■ **EXERCISE BRIEF**:
Beneath this line is the data. Output exactly the lines from the line with "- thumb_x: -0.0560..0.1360" to the line with "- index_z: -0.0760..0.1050", both ends included, and nothing more.

* * * * *

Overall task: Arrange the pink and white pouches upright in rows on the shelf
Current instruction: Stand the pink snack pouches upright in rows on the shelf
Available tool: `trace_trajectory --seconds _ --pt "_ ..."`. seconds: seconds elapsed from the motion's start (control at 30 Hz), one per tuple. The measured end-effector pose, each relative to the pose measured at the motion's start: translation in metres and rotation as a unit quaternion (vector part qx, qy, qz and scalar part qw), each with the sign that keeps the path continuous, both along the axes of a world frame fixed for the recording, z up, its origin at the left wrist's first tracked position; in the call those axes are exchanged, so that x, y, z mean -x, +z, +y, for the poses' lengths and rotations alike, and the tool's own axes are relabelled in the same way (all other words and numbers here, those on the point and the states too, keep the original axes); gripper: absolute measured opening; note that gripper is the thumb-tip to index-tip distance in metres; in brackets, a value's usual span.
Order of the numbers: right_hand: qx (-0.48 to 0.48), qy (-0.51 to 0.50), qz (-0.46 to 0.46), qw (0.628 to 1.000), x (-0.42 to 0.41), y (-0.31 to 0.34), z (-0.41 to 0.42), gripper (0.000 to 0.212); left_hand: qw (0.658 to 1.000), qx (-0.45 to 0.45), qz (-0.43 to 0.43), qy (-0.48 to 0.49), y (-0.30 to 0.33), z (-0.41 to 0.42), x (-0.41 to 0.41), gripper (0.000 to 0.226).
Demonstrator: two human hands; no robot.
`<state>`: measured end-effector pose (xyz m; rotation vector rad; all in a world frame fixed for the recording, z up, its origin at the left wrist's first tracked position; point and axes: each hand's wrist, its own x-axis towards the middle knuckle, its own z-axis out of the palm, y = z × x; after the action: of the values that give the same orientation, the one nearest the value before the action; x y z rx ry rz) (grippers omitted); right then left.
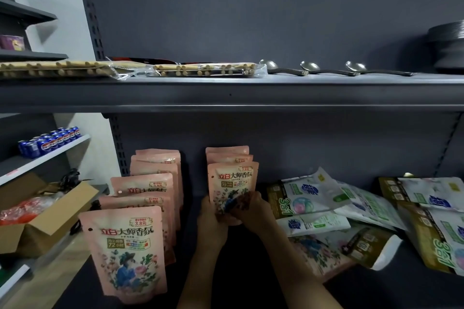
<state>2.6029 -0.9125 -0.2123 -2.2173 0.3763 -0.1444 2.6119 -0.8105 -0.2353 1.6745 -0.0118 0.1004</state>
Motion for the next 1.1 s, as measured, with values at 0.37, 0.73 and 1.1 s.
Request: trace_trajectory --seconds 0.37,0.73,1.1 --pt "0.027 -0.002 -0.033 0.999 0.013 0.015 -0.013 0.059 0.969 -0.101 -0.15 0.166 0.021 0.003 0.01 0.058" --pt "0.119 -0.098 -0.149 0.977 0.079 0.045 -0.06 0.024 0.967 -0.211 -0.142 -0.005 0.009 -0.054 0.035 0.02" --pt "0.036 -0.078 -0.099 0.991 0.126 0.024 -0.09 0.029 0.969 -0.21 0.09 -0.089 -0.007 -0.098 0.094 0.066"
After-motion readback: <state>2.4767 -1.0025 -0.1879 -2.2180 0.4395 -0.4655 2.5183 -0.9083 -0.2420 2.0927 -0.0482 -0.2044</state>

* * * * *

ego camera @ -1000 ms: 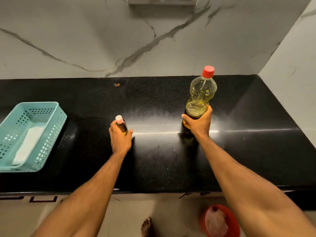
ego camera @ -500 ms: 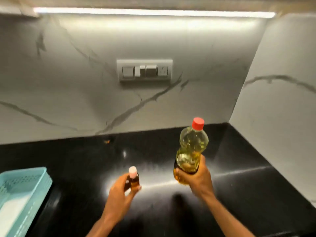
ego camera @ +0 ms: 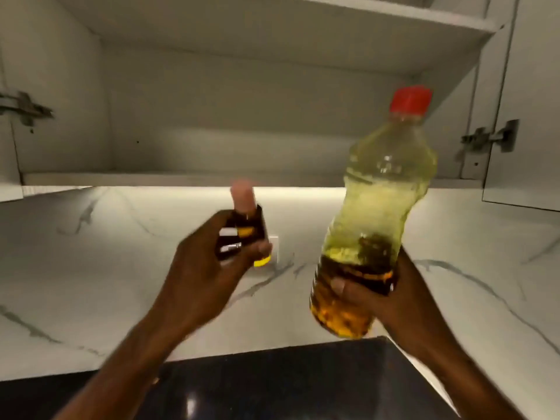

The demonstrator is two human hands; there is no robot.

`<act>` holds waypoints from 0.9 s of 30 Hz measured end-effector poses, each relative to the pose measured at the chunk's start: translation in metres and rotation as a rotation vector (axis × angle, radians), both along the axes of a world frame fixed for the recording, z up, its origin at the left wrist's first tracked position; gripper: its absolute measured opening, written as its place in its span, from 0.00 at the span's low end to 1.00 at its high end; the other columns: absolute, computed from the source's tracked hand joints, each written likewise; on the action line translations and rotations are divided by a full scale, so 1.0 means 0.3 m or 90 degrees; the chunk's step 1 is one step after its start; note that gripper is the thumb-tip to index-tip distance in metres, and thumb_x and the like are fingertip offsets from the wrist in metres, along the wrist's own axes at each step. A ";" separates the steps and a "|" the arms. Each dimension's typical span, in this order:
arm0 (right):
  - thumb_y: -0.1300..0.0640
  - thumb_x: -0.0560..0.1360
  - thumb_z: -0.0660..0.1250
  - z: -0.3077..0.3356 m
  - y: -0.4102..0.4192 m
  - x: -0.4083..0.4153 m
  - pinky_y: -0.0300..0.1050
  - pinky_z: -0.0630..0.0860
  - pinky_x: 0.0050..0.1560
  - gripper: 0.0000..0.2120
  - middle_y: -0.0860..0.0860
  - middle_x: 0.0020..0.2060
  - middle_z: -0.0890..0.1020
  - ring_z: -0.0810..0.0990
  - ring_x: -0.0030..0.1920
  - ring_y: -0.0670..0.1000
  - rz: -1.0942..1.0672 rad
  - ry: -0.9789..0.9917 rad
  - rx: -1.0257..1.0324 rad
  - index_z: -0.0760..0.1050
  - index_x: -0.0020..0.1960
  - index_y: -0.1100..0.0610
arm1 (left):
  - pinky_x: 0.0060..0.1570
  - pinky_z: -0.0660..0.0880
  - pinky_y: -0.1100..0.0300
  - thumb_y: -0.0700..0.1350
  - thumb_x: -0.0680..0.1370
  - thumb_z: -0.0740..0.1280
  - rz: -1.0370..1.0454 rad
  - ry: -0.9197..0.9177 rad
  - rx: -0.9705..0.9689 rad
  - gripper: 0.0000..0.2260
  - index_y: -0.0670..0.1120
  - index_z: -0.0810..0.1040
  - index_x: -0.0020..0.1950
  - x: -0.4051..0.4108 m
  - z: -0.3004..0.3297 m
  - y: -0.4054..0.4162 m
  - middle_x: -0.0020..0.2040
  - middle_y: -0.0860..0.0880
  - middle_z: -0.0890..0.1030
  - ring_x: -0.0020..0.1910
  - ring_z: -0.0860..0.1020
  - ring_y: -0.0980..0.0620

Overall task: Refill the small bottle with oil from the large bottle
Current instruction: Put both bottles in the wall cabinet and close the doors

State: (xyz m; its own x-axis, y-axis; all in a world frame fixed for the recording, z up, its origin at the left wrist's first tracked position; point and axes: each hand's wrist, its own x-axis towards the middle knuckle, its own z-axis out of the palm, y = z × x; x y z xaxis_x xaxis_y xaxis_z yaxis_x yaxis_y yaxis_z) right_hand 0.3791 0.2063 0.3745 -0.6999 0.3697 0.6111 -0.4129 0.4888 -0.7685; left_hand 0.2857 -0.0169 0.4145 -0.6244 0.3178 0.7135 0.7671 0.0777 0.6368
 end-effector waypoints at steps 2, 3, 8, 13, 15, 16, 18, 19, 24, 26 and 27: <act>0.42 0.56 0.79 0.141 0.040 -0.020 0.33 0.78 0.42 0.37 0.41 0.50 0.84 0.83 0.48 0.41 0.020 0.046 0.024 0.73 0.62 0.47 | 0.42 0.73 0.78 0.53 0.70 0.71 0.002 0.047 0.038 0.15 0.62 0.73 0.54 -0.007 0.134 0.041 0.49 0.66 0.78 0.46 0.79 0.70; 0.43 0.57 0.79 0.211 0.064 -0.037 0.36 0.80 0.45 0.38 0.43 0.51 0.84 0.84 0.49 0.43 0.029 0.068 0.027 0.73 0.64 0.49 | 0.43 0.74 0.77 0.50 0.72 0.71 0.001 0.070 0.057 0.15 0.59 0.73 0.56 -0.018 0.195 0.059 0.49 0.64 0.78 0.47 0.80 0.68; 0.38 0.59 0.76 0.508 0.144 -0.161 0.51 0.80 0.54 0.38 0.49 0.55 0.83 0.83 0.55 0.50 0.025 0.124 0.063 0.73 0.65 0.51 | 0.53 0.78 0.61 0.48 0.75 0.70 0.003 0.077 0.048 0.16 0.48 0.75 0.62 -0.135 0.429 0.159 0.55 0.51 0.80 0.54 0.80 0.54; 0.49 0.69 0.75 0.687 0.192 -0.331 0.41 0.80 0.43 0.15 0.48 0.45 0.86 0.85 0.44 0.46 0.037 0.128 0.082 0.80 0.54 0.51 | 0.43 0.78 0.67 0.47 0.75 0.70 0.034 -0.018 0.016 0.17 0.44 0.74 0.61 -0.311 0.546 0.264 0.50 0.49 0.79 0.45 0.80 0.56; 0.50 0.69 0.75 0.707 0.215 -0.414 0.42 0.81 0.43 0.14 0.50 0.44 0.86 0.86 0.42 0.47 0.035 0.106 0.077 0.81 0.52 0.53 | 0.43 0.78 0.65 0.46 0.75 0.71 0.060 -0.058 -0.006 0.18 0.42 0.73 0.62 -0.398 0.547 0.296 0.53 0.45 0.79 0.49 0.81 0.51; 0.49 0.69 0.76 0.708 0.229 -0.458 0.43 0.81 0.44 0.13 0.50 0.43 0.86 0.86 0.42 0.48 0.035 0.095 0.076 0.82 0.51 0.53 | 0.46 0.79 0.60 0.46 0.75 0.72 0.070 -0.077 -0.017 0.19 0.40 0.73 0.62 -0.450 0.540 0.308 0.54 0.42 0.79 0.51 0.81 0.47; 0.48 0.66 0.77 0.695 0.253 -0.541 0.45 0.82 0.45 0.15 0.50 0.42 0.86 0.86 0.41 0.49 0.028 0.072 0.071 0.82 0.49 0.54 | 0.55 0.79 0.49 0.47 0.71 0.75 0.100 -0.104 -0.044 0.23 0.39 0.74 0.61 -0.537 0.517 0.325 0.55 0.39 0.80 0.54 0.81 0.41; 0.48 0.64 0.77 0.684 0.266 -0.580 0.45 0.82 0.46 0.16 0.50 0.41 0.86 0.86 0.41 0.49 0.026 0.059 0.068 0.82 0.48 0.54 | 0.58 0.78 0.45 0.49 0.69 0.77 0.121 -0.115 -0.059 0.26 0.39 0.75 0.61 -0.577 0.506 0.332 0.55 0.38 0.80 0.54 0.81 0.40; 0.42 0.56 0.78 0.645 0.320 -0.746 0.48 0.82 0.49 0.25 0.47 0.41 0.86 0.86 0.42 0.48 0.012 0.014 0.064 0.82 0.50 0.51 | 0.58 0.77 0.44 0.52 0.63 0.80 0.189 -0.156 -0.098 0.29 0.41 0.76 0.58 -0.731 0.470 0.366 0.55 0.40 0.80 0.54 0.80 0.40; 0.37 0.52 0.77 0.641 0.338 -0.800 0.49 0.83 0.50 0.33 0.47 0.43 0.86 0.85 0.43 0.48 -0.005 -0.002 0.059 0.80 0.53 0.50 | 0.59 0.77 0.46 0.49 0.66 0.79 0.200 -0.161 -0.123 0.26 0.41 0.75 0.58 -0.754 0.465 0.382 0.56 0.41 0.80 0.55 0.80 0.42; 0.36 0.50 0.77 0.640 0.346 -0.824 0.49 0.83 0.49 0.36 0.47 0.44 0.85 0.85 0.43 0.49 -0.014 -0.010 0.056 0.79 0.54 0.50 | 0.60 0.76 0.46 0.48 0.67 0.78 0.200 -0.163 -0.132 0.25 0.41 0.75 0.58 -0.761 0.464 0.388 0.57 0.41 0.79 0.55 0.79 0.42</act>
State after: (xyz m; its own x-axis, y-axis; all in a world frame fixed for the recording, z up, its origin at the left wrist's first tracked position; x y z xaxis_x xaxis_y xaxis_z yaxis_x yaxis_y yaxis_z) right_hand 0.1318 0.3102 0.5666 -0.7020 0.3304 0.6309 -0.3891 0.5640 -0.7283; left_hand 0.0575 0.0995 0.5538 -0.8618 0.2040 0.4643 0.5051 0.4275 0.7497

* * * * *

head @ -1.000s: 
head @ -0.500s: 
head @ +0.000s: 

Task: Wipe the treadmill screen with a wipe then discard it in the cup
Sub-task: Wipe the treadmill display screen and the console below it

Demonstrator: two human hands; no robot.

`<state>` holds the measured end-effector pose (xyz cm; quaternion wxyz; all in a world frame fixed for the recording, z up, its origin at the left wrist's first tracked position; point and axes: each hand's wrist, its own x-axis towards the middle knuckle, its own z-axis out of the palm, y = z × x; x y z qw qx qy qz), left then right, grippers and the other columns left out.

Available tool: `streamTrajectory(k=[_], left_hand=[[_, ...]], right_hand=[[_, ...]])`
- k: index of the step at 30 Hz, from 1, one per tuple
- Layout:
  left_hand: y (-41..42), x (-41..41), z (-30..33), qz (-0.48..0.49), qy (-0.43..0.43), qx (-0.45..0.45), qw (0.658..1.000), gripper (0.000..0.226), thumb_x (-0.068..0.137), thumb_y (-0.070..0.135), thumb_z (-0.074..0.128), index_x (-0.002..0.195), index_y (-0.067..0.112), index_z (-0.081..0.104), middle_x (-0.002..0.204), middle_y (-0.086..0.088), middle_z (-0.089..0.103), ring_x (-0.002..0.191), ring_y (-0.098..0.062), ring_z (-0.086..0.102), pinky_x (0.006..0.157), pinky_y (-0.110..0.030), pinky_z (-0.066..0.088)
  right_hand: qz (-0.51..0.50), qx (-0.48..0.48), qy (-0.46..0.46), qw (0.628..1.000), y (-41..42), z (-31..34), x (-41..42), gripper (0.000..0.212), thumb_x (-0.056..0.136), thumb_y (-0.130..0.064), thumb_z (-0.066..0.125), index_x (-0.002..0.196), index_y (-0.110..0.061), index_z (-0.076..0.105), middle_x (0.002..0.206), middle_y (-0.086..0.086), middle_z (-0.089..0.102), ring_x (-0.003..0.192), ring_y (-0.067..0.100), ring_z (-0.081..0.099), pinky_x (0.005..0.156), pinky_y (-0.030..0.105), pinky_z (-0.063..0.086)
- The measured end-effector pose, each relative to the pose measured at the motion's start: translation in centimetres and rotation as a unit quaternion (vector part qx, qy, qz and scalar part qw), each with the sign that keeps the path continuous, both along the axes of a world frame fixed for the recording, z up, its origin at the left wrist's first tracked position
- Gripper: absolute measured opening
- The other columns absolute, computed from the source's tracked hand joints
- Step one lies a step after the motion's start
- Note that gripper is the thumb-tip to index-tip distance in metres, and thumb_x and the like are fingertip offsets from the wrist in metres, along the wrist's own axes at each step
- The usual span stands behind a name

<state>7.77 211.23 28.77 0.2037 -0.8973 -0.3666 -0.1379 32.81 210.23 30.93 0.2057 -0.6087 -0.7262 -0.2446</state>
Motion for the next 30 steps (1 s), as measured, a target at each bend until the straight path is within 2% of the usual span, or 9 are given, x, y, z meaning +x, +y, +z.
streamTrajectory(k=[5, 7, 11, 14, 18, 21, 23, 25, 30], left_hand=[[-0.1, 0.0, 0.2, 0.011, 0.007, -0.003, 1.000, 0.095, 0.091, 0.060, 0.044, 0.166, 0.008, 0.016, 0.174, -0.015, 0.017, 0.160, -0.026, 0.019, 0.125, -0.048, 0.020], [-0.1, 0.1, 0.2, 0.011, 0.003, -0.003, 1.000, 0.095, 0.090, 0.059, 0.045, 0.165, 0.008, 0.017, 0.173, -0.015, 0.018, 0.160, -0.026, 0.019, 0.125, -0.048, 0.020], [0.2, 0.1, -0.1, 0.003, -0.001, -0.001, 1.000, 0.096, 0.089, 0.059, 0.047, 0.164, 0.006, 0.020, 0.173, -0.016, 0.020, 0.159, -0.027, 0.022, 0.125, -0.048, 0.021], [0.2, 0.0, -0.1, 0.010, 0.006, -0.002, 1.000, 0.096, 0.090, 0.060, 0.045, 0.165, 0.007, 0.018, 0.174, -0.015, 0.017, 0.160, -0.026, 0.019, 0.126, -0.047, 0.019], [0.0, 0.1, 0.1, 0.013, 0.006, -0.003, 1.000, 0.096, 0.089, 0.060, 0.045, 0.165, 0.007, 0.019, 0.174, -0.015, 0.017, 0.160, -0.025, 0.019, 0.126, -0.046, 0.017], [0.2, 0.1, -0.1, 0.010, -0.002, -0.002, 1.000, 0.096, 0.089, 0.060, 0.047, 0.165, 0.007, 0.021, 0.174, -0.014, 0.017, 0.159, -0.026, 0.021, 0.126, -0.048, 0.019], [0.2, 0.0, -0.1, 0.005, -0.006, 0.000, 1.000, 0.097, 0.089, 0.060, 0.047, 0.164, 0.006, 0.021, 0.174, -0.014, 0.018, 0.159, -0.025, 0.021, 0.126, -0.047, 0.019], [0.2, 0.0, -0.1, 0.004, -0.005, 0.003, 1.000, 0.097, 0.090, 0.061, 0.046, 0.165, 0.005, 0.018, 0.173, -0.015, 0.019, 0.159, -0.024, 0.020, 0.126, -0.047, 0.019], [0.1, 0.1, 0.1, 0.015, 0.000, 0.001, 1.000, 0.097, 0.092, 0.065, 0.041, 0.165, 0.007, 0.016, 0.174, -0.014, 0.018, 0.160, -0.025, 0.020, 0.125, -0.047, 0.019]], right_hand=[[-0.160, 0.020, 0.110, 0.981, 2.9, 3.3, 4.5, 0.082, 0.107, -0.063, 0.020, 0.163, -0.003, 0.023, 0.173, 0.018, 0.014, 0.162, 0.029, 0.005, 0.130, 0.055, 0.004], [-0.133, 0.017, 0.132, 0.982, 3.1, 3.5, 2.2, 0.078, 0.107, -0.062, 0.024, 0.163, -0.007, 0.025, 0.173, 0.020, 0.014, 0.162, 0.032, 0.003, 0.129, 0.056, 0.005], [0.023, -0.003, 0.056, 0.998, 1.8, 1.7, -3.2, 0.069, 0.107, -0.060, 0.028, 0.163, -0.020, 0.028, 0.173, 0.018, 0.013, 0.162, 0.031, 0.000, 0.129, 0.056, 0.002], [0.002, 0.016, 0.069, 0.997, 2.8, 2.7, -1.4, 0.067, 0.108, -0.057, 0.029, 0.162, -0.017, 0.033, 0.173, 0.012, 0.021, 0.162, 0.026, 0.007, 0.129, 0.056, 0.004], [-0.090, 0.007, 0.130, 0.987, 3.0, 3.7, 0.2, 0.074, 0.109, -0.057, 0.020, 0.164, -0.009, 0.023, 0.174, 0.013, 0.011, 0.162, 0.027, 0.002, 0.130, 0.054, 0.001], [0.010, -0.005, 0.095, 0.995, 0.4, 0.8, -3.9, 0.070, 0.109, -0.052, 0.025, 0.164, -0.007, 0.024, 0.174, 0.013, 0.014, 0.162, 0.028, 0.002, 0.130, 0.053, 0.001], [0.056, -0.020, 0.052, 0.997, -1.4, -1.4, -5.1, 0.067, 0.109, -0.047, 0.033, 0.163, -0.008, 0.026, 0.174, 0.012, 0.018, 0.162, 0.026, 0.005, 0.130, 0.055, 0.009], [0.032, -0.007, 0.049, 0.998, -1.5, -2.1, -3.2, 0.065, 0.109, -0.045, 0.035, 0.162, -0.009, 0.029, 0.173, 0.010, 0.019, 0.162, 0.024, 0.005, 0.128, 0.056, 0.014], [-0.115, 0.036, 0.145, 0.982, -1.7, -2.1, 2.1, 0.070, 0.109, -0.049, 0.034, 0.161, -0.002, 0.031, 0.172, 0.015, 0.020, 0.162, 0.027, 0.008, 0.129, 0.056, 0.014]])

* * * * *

■ **EXERCISE SOLUTION**:
  - thumb_x: -0.0560..0.1360
  - thumb_z: -0.0660..0.1250
  - z: -0.3077..0.3356 m
  - y: -0.4102..0.4192 m
  - x: -0.4083..0.4153 m
  - pinky_y: -0.0300..0.1050
  - pinky_z: -0.0630..0.0860
  - pinky_x: 0.0050..0.1560
  - gripper: 0.0000..0.2120
  - middle_y: -0.0860..0.0860
  - middle_x: 0.0020..0.2060
  - middle_z: -0.0890..0.1020
  - ring_z: -0.0810..0.0990
  - ring_x: -0.0030..0.1920
  - ring_y: -0.0670..0.1000
  - rz: -1.0942..1.0672 rad
  - ry: -0.9789..0.9917 rad
  - rx: -1.0257..1.0324 rad
  - index_z: -0.0760..0.1050

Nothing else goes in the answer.